James Ponsoldt’s The Circle is one of the most wrongheaded and incompetent movies I’ve seen in some time. I say this as someone who usually watches at least one bad movie a week. Ponsoldt’s (The End of the Tour) movie is the goods, so to speak — at least where unintentional comedy and parades of bad ideas come into play. Based on Dave Eggers novel of the same name, the film has serious inherent flaws, from the source material to the script (written by Eggers and Ponsoldt) to the incredibly uneven performances. It’s genuinely amazing that Ponsoldt never understood where these faults lie. That such a solid and respected (if not spectacular) filmmaker never understood just how goofy the whole enterprise is is honestly amazing in and of itself. It’s almost as if he just gave up — the movie’s that out-and-out-lazy.
The movie desperately wants to be the definitive portrait of the dangers of an out-of-control internet. With all the high-mindedness that the tech industry has about changing the world, there is something a bit inhuman and unnatural about how this revolution is being approached. I know this, and The Circle knows this. But the way the film wants to make its point is in the hokiest, cheesiest and least realistic terms possible, skirting melodrama and never having the visual panache or stakes to make this sort of an intellectual pseudo-thriller work.
Emma Watson plays Mae, whose career has never made it beyond call center temp until she gets her dream job answering phones in customer service for The Circle, a kind of Google/Facebook omnipresent tech company. She’s quickly engulfed into the company’s work culture of participating in extracurricular work activities on her days off and updating her social media presence. This is partly played as satire, partly played for sinister atmosphere with no payoff. Instead, Mae slowly ingratiates herself with The Circle’s heads, Bailey (Tom Hanks) and Stenton (a stiff Patton Oswalt) and mysterious — and suspicious — engineer Ty (John Boyega).
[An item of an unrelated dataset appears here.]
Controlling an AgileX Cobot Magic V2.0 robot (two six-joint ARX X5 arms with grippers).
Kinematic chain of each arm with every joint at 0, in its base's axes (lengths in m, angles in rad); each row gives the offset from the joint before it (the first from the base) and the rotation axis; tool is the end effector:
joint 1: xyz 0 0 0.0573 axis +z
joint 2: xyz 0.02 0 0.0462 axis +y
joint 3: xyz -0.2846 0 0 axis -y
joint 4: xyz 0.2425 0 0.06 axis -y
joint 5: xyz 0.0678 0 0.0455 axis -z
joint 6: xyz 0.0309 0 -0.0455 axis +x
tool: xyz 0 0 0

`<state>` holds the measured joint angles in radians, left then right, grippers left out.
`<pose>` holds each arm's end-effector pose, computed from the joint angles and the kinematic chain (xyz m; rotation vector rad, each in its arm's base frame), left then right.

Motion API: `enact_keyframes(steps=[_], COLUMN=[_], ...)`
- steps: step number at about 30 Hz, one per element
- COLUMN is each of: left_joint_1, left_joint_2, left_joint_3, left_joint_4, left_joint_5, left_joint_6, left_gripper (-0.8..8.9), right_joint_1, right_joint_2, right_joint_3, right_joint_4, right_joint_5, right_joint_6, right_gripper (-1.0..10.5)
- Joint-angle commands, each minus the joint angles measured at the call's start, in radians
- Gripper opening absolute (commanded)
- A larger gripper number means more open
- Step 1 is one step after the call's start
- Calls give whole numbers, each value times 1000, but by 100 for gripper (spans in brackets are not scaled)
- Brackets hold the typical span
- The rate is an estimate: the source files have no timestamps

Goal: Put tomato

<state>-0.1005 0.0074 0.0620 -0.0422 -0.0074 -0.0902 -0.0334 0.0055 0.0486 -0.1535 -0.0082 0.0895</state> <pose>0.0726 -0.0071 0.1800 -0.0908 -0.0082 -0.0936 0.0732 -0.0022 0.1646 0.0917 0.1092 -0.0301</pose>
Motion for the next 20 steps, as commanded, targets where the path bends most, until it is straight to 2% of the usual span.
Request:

She learns that The Circle is perhaps more nefarious than she ever expected, but not before becoming an internet sensation and finding herself the rising star of the company.
The notion that The Circle is up to no good never really pays off since the company isn’t really involved in much besides invading the public’s privacy. Yes, this is all topical, but in our post-Edward Snowden world, it’s not particularly surprising. The Circle does itself no favors, never figuring out how to add any weight to its flimsy story. The best it can do is some cheesy nonsense about Mae stealing a kayak and her longtime best friend Mercer (a dead-eyed Ellar Coltrane, Boyhood) being harangued by denizens of the internet.
There’s some added familial drama, as Mae’s father (Bill Paxton) suffers from multiple sclerosis, but this is handled with zero dignity, and is instead traded for a cheap sex gag and the strangest and least dignified way imaginable of explaining that this character has soiled himself. The whole thing is a mess of tones butting up against one another and ugly decisions.
Honestly, I’m worried I’m underselling just how bad this movie is. It’s almost worth recommending for that reason alone. Rated PG-13 for a sexual situation, brief strong language and some thematic elements including drug use. Now playing at AMC Classic River Hills, Carolina Cinemark, Epic of Hendersonville, Regal Biltmore Grande.